The swirling, twirling, crimson clouds of Jupiter's Great Red Spot are more hypnotic than ever thanks to images created by citizen scientists using data from NASA's Juno probe at Jupiter.
The JunoCam instrument on board Juno snapped images of the gigantic storm on July 10, and the agency released the raw images to the public on July 12. Now, citizen scientists have processed the images in different ways, highlighting different features of the spot and creating jaw-dropping, hypnotic works of art.
"These highly anticipated images of Jupiter's Great Red Spot are the 'perfect storm' of art and science," said Jim Green, NASA's director of planetary science, in a statement from the Juno team. "We are pleased to share the beauty and excitement of space science with everyone." [More Amazing Scientific (and Artistic) Jupiter Pictures by Citizen Scientists]
Citizen scientists have been doing amazing work processing JunoCam images ever since Juno's arrival at the giant planet in July 2016. You can see all the user-submitted images on the JunoCam website, including featured submissions. Some of those processed images highlight newfound features in Jupiter's clouds — such as relatively tiny, swirling white storms— while other images have utilized the scientific data to create gorgeous, sometimes strange works of art.
"I have been following the Juno mission since it launched," said Jason Major, a JunoCam citizen scientist and a graphic designer from Warwick, Rhode Island, in the statement from the Juno collaboration. "It is always exciting to see these new raw images of Jupiter as they arrive. But it is even more thrilling to take the raw images and turn them into something that people can appreciate. That is what I live for."
This massive storm on Jupiter's surface has been raging for centuries. Astronomers first identified it in 1830, but observations of Jupiter in the 1600s also revealed a giant spot on the surface of the planet (it's unclear, though, if this was the same storm). The Great Red Spot spans a width of 10,159 miles (16,350 kilometers) as of April 3, 2017, according to the recent statement. For comparison, Earth's diameter is about 7,900 miles, or 12,700 km. Wind speeds in the storm are thought to peak at about 400 mph (640 km/h).
Juno arrived at Jupiter on July 4, 2016, and is looping around the giant planet every 53.5 Earth days. The loop is angled around the planet such that the probe gets up close to Jupiter for only about one day during the spacecraft's orbit.

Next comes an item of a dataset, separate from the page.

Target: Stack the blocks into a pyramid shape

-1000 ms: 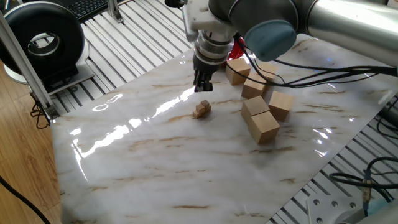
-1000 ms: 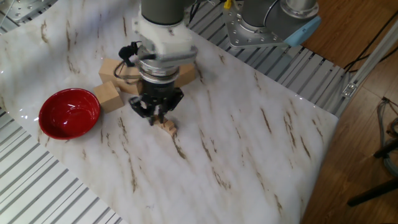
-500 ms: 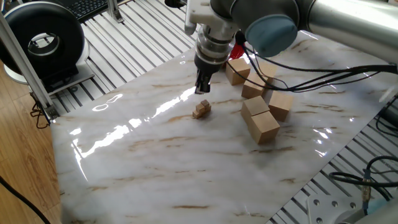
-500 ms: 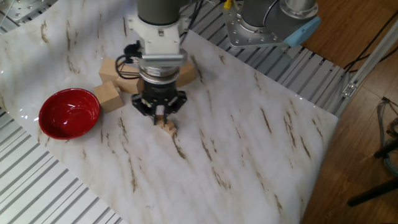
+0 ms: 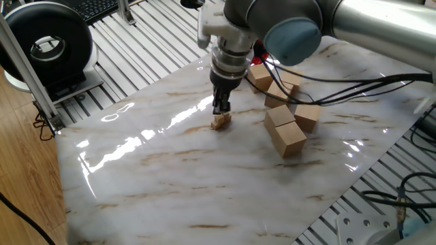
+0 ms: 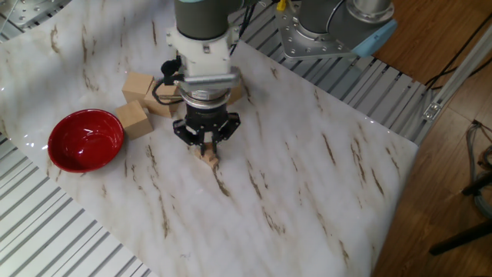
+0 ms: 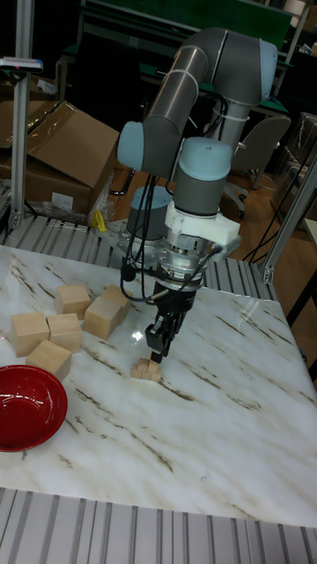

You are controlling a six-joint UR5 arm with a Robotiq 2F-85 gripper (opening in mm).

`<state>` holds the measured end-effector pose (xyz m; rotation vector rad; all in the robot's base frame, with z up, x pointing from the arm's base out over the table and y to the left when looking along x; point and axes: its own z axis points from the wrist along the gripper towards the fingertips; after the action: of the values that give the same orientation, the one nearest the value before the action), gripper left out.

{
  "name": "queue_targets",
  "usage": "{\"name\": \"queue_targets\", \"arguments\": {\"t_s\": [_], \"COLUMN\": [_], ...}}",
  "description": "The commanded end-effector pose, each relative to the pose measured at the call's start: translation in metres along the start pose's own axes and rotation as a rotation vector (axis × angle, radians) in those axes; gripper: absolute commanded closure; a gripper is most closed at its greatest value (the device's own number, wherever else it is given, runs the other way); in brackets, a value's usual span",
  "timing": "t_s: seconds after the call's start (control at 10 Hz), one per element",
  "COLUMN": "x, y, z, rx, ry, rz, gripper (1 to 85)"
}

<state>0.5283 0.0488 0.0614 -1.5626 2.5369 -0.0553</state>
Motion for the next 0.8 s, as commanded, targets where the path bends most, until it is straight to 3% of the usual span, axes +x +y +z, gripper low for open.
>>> {"name": "queue_targets", "arguments": {"t_s": [0.0, 0.3, 0.5, 0.7], "x": [-0.004, 0.002, 0.015, 0.018], "y": [0.008, 0.009, -0.007, -0.011], "z": [0.002, 0.004, 0.0, -0.004], "rx": [0.014, 0.011, 0.043, 0.04], "ry": [0.008, -0.006, 0.013, 0.003], "rz": [-0.248, -0.395, -0.482, -0.513], "gripper": [84.7, 84.7, 84.7, 84.7]}}
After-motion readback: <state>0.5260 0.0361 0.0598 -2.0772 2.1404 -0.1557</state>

During those brief hours, the probe's instruments study the local environment to gather information about the interior of the planet, which will help scientists learn more about the formation of both Jupiter and the entire solar system.
The new images come from the probe's sixth close flyby of the planet while collecting data (it did not collect data during its first flyby). The probe's next close encounter will take place on Sept. 1. For each flyby, the JunoCam team asks members of the public to vote on which regions of the planet the camera should focus on. This is the first time that JunoCam has been positioned to photograph the Great Red Spot up close.
The JunoCam instrument was added to the probe primarily for public-outreach purposes, scientists with the mission have said. The instrument has returned the highest-resolution images of the planet's cloud tops ever taken, revealing intricate swirls, veins of color and storms that rise higher in the atmosphere than previously thought, according to Juno scientists.
Scientists don't know how the Great Red Spot gets its crimson color. The planet's upper atmosphere is thought to contain ammonia, ammonium hydrosulfide and water, but scientists don't know exactly how these chemicals might react to create all the colors that appear on the giant planet, according to NASA.
"For hundreds of years, scientists have been observing, wondering and theorizing about Jupiter's Great Red Spot," Scott Bolton, Juno principal investigator who's based at the Southwest Research Institute in San Antonio, said in the statement. "Now, we have the best pictures ever of this iconic storm. It will take us some time to analyze all the data from not only JunoCam, but [also] Juno's eight science instruments, to shed some new light on the past, present and future of the Great Red Spot."